Cinco diputados del Parlamento afgano murieron en Baghlan, la vieja Bagolango, en el norte de Afganistán. El peor ataque suicida desde la caída de los talibanes, hace seis años, ha tenido lugar en una zona hasta ahora relativamente tranquila: la controlada por la Alianza del Norte y enemiga de los estudiantes islámicos radicales que dieron cobijo a Osama Bin Laden. Hasta ahora se había librado de los ataques que tienen como objetivo subrayar que el Gobierno pro occidental de Karzai no puede garantizar la seguridad de sus habitantes.
Entre los 52 muertos se halla Sayed Mustafá Kazimi, ex ministro de Comercio y portavoz del mayor grupo de la oposición, el Frente Nacional.
La zona del atentado es conocida por las tensiones entre el mayor grupo étnico que conforma el Gobierno, el tayiko, y el de los herederos del grupo de milicianos Hezb-i-Islami, cuyo líder es el fugitivo Gulbudin Hekmatiar, de etnia pastún, aliado de Bin Laden y de Al Qaida, aunque él lo haya negado.
Baghlan se encuentra a unos 150 kilómetros de Kabul y pasará a la historia reciente del país por ser la primera vez que los terroristas han logrado matar a tantos políticos de la capital de un solo golpe.
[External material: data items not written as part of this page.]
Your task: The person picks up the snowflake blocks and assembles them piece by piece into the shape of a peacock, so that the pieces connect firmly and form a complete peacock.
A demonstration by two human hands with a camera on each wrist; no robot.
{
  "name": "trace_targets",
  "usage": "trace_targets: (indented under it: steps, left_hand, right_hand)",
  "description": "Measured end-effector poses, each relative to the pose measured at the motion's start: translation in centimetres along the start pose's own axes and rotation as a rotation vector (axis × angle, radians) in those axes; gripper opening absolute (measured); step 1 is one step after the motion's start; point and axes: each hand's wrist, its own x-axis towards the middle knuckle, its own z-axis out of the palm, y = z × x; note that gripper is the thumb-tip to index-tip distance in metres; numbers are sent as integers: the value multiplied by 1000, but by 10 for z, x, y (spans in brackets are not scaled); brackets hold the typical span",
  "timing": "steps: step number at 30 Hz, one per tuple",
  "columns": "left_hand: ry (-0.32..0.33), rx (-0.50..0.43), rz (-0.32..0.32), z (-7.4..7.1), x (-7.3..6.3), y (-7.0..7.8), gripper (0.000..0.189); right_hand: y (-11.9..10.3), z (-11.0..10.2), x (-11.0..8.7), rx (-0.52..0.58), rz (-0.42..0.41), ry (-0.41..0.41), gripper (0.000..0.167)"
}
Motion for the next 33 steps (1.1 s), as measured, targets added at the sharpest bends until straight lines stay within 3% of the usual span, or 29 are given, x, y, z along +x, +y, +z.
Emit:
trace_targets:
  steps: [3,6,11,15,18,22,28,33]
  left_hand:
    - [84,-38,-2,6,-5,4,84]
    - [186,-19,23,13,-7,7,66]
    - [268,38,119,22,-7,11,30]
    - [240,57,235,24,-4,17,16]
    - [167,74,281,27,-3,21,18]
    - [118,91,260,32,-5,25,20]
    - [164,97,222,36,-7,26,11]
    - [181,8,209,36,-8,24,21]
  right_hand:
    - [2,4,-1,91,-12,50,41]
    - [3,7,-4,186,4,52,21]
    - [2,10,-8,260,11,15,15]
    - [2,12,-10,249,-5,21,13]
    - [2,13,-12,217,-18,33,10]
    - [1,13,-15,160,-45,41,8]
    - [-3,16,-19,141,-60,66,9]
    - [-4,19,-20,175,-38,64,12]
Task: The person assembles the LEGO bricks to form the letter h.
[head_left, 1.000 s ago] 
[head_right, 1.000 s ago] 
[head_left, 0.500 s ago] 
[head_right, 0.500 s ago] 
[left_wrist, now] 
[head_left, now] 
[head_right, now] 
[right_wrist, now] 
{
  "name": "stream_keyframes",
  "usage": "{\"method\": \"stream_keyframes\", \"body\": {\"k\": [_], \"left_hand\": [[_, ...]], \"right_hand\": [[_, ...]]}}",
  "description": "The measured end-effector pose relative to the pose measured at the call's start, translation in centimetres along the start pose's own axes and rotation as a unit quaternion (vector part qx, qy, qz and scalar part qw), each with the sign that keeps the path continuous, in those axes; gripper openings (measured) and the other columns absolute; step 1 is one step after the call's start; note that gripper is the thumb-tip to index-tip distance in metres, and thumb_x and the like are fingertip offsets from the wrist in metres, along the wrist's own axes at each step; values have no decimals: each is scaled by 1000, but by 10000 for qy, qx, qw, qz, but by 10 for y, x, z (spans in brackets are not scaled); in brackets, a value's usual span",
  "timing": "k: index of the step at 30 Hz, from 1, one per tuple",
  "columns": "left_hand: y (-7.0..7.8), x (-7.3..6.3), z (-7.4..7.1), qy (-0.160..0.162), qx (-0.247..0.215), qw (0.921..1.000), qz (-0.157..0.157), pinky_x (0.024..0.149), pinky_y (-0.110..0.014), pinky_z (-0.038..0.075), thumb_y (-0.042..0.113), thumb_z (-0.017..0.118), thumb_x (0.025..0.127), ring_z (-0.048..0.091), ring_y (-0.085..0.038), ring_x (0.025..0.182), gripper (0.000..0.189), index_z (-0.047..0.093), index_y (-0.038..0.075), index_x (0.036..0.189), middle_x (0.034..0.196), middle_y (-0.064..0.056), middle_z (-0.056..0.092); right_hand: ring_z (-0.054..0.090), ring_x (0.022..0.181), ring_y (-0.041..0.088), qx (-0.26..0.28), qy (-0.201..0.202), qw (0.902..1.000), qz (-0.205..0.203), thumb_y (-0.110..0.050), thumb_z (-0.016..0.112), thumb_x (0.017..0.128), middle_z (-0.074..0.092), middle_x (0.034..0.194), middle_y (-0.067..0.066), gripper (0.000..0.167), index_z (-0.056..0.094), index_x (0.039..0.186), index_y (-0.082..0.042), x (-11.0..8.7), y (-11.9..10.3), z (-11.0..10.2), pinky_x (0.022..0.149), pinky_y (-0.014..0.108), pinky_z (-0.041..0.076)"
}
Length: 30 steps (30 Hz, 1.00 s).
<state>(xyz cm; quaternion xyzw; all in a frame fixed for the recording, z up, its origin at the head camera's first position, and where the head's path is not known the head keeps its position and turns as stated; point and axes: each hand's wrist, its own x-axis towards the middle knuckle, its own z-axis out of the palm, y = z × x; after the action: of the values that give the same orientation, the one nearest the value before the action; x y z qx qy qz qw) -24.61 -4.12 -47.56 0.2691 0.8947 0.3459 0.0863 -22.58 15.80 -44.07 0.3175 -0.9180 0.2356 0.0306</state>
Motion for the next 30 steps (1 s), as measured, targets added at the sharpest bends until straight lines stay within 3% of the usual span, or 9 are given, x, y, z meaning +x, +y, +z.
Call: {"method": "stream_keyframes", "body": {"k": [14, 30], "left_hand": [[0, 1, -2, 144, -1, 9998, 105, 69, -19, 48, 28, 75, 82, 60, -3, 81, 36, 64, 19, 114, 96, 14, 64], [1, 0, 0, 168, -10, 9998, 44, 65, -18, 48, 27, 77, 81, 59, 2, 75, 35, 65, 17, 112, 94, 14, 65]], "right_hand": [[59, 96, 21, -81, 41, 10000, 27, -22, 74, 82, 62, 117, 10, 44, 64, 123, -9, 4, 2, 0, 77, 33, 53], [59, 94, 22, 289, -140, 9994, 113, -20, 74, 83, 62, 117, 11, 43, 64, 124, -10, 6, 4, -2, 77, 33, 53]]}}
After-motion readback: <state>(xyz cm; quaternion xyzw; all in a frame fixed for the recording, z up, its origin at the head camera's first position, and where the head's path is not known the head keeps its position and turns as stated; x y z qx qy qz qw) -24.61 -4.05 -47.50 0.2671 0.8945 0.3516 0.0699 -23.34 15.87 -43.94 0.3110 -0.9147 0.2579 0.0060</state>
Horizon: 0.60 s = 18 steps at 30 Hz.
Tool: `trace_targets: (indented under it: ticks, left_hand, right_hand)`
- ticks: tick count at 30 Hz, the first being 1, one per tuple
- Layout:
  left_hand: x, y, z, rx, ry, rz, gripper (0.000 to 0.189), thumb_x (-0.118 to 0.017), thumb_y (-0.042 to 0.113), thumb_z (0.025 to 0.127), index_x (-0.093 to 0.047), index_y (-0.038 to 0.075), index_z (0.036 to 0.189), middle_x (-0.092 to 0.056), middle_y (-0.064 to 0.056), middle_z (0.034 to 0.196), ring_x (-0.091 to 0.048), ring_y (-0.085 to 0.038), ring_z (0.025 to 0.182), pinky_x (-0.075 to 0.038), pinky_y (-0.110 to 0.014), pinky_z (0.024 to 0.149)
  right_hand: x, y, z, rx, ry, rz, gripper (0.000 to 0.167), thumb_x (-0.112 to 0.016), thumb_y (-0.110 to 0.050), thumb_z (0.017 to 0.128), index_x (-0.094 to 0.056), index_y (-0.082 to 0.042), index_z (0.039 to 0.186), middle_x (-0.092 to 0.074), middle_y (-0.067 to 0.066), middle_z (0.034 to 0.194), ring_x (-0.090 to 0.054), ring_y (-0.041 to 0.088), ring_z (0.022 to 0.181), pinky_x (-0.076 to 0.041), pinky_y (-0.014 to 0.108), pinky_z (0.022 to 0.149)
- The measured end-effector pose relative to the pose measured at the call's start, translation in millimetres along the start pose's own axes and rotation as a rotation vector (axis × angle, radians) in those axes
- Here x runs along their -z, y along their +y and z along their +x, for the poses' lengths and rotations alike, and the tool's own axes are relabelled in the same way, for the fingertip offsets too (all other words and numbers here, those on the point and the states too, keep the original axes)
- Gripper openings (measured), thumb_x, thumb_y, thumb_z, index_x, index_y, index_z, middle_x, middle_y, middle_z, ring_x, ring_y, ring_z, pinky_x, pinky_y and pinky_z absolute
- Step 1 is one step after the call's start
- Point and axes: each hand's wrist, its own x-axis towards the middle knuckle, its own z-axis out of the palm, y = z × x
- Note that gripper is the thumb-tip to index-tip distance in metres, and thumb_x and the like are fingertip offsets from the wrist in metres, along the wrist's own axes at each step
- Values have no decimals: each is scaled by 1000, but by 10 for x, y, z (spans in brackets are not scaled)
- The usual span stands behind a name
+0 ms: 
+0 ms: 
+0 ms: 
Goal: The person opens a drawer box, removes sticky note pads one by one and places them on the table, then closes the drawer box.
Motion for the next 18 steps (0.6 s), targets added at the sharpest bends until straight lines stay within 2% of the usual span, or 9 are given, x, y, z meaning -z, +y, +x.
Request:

Hasta ahora se había asesinado a gobernadores locales o a civiles en meras campañas de terror.
Este año es el más sangriento desde el 2001. Más de 5.700 personas han sido víctimas de la violencia. Entre los heridos del martes, decenas de niños que habían dejado sus escuelas, por unas horas, para acoger con banderitas a los visitantes y celebrar el éxito de la nueva azucarera, en la que trabaja parte de la población local.
Festejar el azúcar en un año, este, con la cosecha récord de opio. Afganistán exporta el 93% de la producción mundial de opiáceos. Su cultivo, producción y tráfico continúan sin sobresaltos, a pesar de suponer una amenaza constante a la reconstrucción del país, y minar la estabilidad y seguridad no solo de Afganistán, sino de toda la región.
Gran parte de los grupos terroristas se nutren de los beneficios del narcotráfico, y son tan determinantes en el presente político y económico del país que muchos lo han bautizado ya como narco estado. Los ataques terroristas son cada vez más sofisticados y sangrientos. En paralelo con el aumento de la producción y tráfico de narcóticos.
Estrategia a largo plazo
Coincidiendo con el ataque, en la sede de la ONU en Nueva York, el enviado afgano advertía que «combatir esa amenaza requiere una estrategia a largo plazo por parte de la comunidad internacional. Hasta ahora hemos fallado y podemos ver cada día como se desintegra la esperanza de los afganos en su futuro».
Solo en lo que va de año, 130 ataques suicidas ligados a talibanes han repetido el mismo mensaje de terror al presidente Karzai. Hasta el martes, sin embargo, el norte de Afganistán había escapado a esos estallidos de violencia.